He was forgetful. He was demoted. He found out the hard way that he was terrible at programming computers. “I’d keep forgetting the notation,” Dr. Simons said. “I couldn’t write programs to save my life.”

After that, he was fired.

His message is clearly aimed at young people: If I can do it, so can you.

Down one floor from his office complex is Math for America, a foundation he set up to promote math teaching in public schools. Nearby, on Madison Square Park, is the National Museum of Mathematics, or MoMath, an educational center he helped finance. It opened in 2012 and has had a quarter million visitors.

Dr. Simons, 76, laughs a lot. He talks of “the fun” of his many careers, as well as his failings and setbacks. In a recent interview, he recounted a life full of remarkable twists, including the deaths of two adult children, all of which seem to have left him eager to explore what he calls the mysteries of the universe.

“I can’t help it,” he said of the science he finances. “It’s very exciting.”

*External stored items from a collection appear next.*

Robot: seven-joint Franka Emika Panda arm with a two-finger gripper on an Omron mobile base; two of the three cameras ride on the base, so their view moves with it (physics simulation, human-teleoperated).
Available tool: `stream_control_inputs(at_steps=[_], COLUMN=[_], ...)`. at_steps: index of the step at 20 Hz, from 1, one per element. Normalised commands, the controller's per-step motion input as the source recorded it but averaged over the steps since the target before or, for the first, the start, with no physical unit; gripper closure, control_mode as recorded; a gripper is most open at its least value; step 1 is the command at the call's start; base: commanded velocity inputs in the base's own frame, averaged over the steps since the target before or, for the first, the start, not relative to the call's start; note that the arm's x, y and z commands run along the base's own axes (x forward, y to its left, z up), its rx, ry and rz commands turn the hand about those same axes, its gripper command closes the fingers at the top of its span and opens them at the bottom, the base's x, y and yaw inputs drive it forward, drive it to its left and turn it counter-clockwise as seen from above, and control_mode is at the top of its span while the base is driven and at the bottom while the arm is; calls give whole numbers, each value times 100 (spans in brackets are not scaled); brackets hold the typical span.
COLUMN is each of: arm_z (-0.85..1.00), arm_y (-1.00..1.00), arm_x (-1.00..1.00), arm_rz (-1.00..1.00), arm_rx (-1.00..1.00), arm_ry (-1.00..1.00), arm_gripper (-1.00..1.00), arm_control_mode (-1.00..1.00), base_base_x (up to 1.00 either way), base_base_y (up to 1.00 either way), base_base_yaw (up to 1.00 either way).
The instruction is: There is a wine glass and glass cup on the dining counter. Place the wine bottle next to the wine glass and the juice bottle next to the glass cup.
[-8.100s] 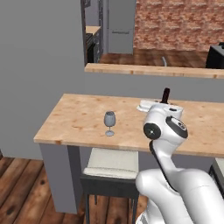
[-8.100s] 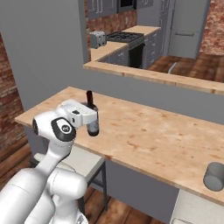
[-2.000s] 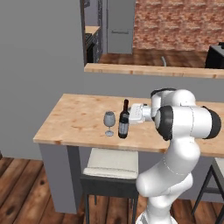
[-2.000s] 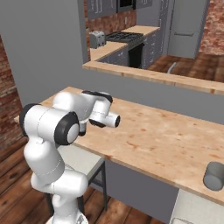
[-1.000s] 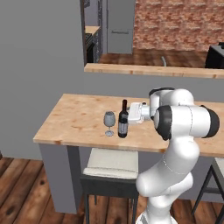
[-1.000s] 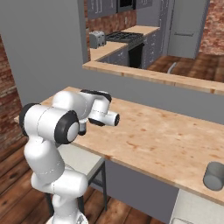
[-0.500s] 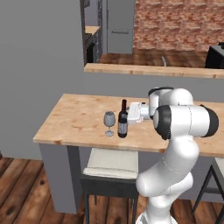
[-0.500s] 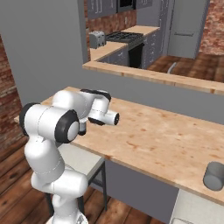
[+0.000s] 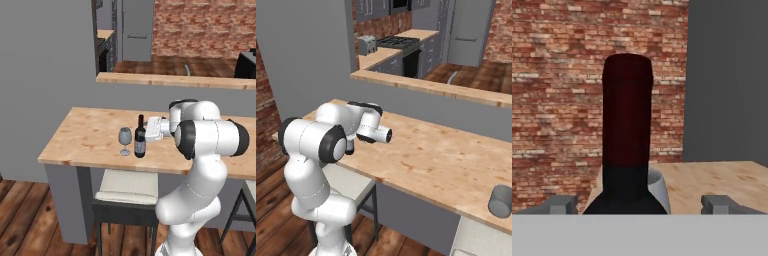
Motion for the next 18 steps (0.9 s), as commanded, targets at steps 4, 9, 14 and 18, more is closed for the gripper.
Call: stream_control_inputs(at_steps=[4,9,14,18], arm_z=[-4,0,0,0], arm_y=[0,0,-1,-3], arm_x=[2,7,3,0], arm_rz=[0,0,0,0], arm_rx=[0,0,0,0], arm_ry=[0,0,0,0], arm_gripper=[-100,-100,-100,-100], arm_control_mode=[-100,-100,-100,-100], base_base_x=[0,0,0,0], base_base_y=[0,0,0,0], base_base_yaw=[0,0,0,0])
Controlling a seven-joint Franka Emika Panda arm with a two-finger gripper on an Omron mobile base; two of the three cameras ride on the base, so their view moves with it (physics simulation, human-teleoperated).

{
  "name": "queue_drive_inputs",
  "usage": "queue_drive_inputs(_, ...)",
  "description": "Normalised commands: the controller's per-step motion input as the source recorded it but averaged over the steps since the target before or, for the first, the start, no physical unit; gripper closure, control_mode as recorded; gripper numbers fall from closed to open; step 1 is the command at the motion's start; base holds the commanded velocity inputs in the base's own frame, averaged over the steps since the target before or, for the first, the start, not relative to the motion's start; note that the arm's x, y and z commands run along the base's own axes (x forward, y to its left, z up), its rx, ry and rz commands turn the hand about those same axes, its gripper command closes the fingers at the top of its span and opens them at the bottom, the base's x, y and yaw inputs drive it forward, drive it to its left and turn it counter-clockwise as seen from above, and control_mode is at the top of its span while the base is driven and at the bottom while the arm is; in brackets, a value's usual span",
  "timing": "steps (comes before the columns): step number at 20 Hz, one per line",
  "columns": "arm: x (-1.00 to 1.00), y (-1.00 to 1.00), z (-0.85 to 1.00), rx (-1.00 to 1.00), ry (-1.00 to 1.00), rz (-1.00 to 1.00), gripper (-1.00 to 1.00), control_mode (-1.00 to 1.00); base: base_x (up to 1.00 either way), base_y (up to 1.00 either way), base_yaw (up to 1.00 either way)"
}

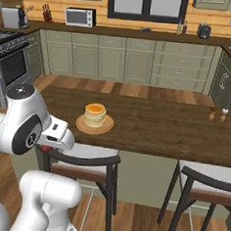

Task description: Take the strawberry from the fridge and place it on top of the pancake, located on the dining counter.

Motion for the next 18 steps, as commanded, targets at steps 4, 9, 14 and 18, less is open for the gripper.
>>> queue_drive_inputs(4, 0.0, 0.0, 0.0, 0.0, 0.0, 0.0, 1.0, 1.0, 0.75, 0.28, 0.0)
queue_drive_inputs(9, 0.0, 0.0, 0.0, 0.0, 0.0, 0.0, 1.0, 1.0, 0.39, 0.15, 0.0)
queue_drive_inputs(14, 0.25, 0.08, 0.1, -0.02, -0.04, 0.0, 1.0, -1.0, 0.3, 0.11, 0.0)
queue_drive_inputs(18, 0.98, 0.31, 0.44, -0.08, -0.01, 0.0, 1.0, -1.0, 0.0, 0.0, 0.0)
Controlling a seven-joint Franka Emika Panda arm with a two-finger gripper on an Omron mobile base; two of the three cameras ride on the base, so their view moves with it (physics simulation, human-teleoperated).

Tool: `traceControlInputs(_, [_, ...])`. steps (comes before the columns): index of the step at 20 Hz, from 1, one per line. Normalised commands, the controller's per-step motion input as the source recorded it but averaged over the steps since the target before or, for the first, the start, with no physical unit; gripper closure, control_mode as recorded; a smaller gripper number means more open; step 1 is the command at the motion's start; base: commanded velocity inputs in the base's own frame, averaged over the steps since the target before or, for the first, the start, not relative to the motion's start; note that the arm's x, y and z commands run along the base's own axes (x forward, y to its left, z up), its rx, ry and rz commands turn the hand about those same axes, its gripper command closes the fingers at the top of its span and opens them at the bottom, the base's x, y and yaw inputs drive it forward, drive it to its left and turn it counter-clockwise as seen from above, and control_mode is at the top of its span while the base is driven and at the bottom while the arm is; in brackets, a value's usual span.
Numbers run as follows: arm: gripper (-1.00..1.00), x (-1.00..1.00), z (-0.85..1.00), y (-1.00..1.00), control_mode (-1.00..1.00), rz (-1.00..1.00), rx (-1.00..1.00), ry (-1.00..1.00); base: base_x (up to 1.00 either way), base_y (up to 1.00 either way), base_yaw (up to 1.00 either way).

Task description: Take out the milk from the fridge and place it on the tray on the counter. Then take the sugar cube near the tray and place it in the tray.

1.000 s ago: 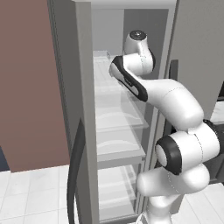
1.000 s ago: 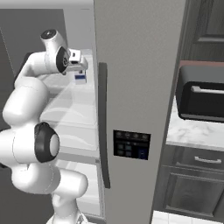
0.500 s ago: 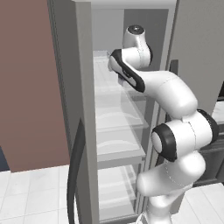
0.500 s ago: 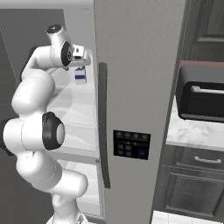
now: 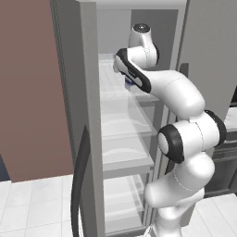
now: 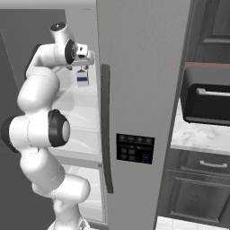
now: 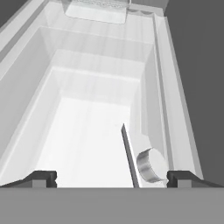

Jeff Cheeger, a mathematician at New York University who studied with him a half century ago at Princeton, described Dr. Simons’s career as “mind-boggling.”

Dr. Simons received his doctorate at 23; advanced code breaking for the National Security Agency at 26; led a university math department at 30; won geometry’s top prize at 37; founded Renaissance Technologies, one of the world’s most successful hedge funds, at 44; and began setting up charitable foundations at 56.

This year, he was elected to the National Academy of Sciences, an elite body that Congress founded during Lincoln’s presidency to advise the federal government.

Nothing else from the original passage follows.